A ASSFAPOM destaca uma decisão relevante do Supremo Tribunal Federal (STF) que fortalece garantias processuais dos militares estaduais e federais.
No julgamento do RE 1.600.663/RS, o ministro Cristiano Zanin reafirmou o entendimento de que o Acordo de Não Persecução Penal (ANPP) pode ser aplicado também aos processos da Justiça Militar, desde que preenchidos os requisitos legais previstos no art. 28-A do Código de Processo Penal.
O QUE FOI DECIDIDO
O caso chegou ao STF após o Superior Tribunal Militar (STM) negar a aplicação do ANPP com base em entendimento segundo o qual o instituto não seria compatível com a Justiça Militar da União.

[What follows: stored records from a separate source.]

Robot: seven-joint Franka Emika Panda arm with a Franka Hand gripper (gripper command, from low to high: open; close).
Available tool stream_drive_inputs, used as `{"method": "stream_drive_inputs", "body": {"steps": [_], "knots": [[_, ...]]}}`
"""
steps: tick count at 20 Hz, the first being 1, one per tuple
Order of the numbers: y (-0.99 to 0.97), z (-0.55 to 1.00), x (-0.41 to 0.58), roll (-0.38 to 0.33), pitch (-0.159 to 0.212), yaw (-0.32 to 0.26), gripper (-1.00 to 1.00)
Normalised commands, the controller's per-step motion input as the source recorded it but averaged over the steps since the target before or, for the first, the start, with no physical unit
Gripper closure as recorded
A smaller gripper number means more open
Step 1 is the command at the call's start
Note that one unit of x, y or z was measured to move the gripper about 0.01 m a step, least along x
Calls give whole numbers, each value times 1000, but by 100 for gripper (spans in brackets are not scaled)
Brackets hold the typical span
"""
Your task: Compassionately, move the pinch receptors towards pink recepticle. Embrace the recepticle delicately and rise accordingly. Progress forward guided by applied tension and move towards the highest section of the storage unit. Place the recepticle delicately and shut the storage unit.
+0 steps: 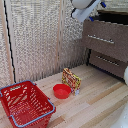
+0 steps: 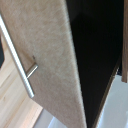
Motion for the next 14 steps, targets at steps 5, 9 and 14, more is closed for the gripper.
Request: {"method": "stream_drive_inputs", "body": {"steps": [5,9,14], "knots": [[330,-518,65,-293,118,117,-100],[111,-755,14,-225,46,133,-100],[-291,-469,4,-126,5,94,-100]]}}
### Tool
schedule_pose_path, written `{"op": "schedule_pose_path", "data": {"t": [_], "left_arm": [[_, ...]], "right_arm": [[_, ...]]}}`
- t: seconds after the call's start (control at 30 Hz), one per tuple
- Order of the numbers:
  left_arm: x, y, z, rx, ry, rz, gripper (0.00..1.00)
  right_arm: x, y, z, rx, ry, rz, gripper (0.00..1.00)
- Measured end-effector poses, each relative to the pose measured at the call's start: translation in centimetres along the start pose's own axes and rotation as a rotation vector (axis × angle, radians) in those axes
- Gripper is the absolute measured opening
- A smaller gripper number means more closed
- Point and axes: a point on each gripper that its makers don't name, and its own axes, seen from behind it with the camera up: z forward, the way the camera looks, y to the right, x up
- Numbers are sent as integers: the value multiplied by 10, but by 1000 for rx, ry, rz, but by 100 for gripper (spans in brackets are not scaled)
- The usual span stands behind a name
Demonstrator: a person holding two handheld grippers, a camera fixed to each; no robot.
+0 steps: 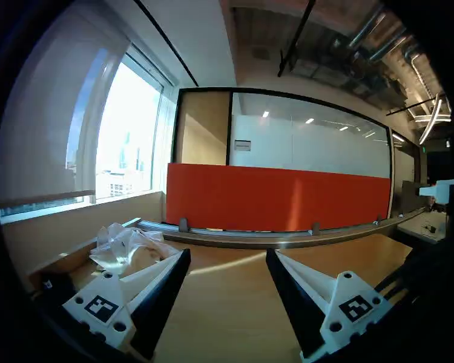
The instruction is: Fold towel
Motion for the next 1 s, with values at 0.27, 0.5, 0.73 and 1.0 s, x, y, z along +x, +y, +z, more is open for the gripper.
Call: {"op": "schedule_pose_path", "data": {"t": [0.27, 0.5, 0.73, 1.0], "left_arm": [[-32, -11, -2, 18, 15, 0, 92], [-60, -12, -6, 2, 28, -18, 92], [-87, -17, -8, 14, 24, -11, 92], [-101, -21, -11, 11, 29, -11, 92]], "right_arm": [[-24, 0, 2, -5, -1, -21, 97], [-45, 3, 1, -15, 14, -42, 97], [-59, 7, -3, -16, 28, -44, 96], [-66, 11, -7, -20, 41, -48, 97]]}}
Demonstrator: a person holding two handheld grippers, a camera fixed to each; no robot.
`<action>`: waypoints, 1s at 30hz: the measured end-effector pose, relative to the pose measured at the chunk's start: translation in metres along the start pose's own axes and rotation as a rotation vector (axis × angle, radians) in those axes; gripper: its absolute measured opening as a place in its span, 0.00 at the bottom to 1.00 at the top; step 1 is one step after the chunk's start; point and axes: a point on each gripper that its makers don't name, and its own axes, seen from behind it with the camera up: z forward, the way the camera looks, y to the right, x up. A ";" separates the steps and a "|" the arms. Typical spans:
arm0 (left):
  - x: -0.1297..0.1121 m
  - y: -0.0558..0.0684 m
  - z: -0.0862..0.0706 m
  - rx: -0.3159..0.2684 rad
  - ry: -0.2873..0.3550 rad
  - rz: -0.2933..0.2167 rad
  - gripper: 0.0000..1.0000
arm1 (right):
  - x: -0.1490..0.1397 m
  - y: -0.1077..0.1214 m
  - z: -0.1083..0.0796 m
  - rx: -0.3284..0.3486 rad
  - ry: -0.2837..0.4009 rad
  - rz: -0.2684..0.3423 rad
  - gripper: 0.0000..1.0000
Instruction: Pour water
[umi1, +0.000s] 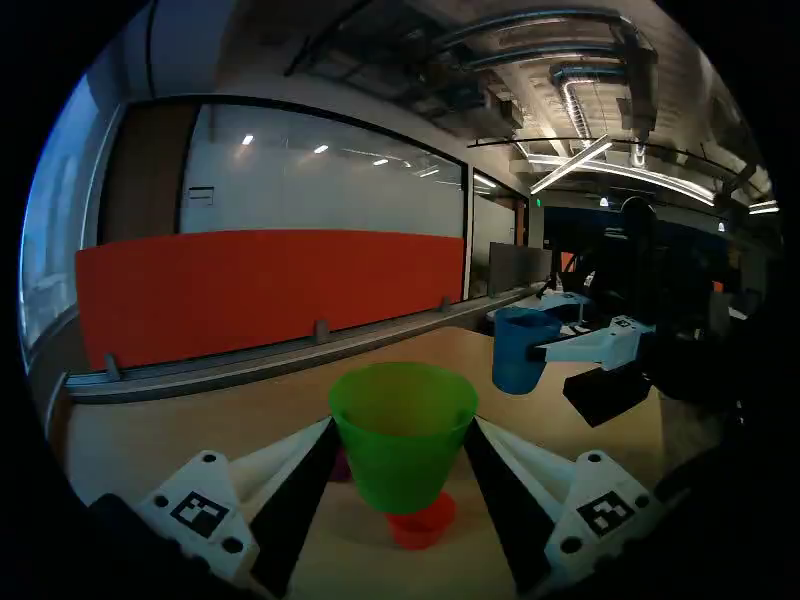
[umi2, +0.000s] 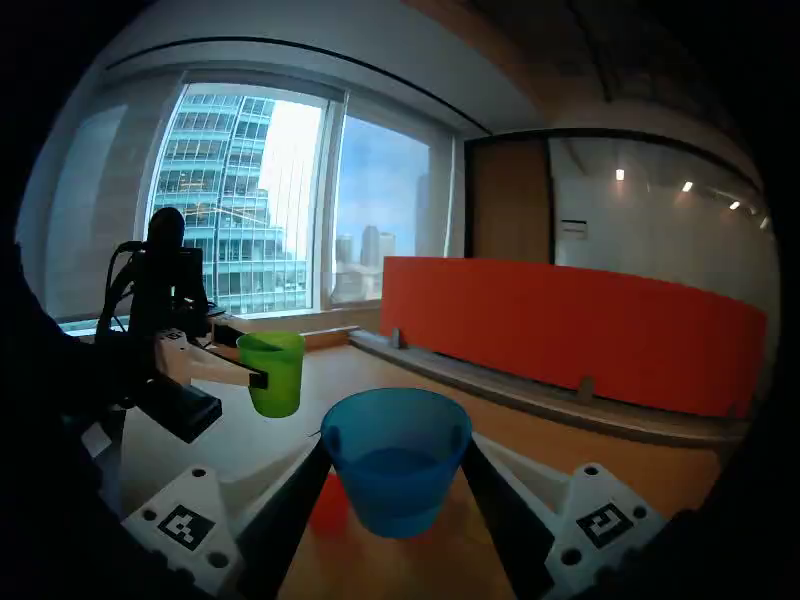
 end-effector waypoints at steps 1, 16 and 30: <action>0.000 0.000 0.000 0.000 0.001 0.000 0.85 | 0.001 0.000 0.000 0.001 0.000 -0.003 0.90; -0.004 0.006 -0.001 0.000 0.007 0.021 0.85 | 0.021 0.000 0.001 0.014 0.008 -0.061 0.90; -0.006 0.020 0.001 -0.008 0.026 0.036 0.84 | 0.043 -0.003 0.007 0.027 0.009 -0.178 0.90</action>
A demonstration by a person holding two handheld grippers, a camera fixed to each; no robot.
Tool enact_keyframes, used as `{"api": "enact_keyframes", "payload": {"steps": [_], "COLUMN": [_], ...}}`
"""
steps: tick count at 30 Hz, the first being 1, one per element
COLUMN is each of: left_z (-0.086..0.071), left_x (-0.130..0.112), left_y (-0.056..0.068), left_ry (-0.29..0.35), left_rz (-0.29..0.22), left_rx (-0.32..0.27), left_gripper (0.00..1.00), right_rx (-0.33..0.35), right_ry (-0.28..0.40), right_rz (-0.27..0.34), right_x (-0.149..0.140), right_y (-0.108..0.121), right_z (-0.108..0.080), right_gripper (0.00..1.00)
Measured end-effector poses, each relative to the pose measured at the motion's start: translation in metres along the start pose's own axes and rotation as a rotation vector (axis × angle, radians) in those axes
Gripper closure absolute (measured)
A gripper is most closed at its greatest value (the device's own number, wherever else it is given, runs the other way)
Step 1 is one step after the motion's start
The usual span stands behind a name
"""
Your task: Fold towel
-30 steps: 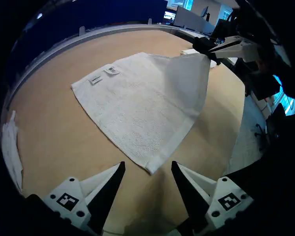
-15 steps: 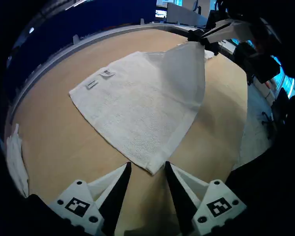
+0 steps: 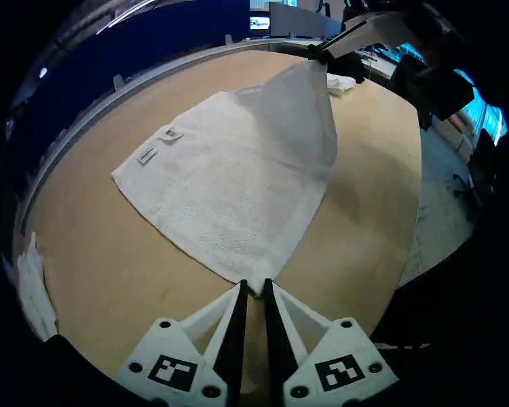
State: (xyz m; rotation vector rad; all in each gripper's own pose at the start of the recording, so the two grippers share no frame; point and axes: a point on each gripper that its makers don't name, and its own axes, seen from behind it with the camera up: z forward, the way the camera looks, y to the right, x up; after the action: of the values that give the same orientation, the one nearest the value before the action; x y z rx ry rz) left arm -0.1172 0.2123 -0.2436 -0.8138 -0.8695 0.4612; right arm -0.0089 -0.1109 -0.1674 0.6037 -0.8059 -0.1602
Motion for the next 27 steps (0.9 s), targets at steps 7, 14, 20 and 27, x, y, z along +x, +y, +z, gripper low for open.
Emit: {"api": "enact_keyframes", "payload": {"steps": [7, 14, 20, 27], "left_z": [-0.005, -0.013, -0.014, -0.016], "left_x": [-0.002, 0.006, 0.007, 0.010], "left_y": [-0.007, -0.015, -0.029, -0.033], "left_ry": [0.002, 0.028, 0.038, 0.050], "left_rz": [-0.065, -0.166, -0.187, -0.219], "left_rx": [0.002, -0.039, -0.016, -0.009], "left_gripper": [0.91, 0.92, 0.93, 0.98], "right_rx": [0.000, 0.004, 0.010, 0.013], "right_ry": [0.000, 0.004, 0.010, 0.011], "right_rz": [-0.001, -0.001, -0.004, -0.007], "right_x": [-0.001, 0.001, 0.003, 0.005], "right_y": [-0.001, -0.004, -0.007, -0.009], "right_z": [-0.001, -0.002, 0.001, 0.002], "right_gripper": [0.98, 0.98, 0.98, 0.98]}}
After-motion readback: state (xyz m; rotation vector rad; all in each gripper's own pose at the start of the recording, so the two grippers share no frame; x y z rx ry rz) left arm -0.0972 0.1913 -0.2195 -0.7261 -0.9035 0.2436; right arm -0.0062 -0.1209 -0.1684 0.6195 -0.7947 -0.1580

Ao analisar o recurso, o STF concluiu que essa posição contrariava a jurisprudência já consolidada da Suprema Corte. Com isso, anulou o acórdão do STM e determinou o retorno do processo à origem para nova análise da proposta de ANPP.
Pontos centrais destacados pelo STF
Segundo o voto do relator, ficaram reafirmadas as seguintes premissas:
✔ O art. 28-A do CPP pode ser aplicado aos processos penais militares.
✔ Não existe vedação legal expressa à incidência do ANPP na Justiça Militar.
✔ O entendimento firmado pelo STF no HC 185.913/DF deve ser observado pelos demais órgãos jurisdicionais.
✔ A análise sobre o cabimento do acordo deve ocorrer na instância em que o processo se encontra.
POR QUE ESSA DECISÃO É IMPORTANTE PARA OS POLICIAIS MILITARES
A decisão representa um avanço significativo para os profissionais da segurança pública, pois reconhece que os militares também podem se beneficiar de mecanismos modernos de justiça consensual e despenalização.
Na prática, o ANPP permite que, em determinadas hipóteses legais, o investigado celebre acordo com o Ministério Público para evitar a ação penal, mediante o cumprimento de condições previstas em lei.
Para os policiais militares, isso pode significar:
Maior segurança jurídica;
Possibilidade de solução mais célere para determinados casos;
Redução dos impactos pessoais e profissionais decorrentes de longos processos judiciais;
Aplicação de tratamento jurídico compatível com os direitos e garantias constitucionais.
POSIÇÃO DA ASSFAPOM
A ASSFAPOM entende que a decisão do STF representa um importante avanço na proteção dos direitos dos policiais militares, reafirmando que os integrantes das corporações militares estaduais também devem ter acesso aos instrumentos legais previstos no ordenamento jurídico brasileiro.
A associação seguirá acompanhando os desdobramentos do tema e prestando orientação jurídica aos seus associados, sempre em defesa da valorização da categoria e da garantia do devido processo legal.
ASSFAPOM – Associação dos Praças e Familiares da Polícia e Bombeiro Militar de Rondônia.
“Sempre na defesa dos direitos e garantias dos Militares de Rondônia“.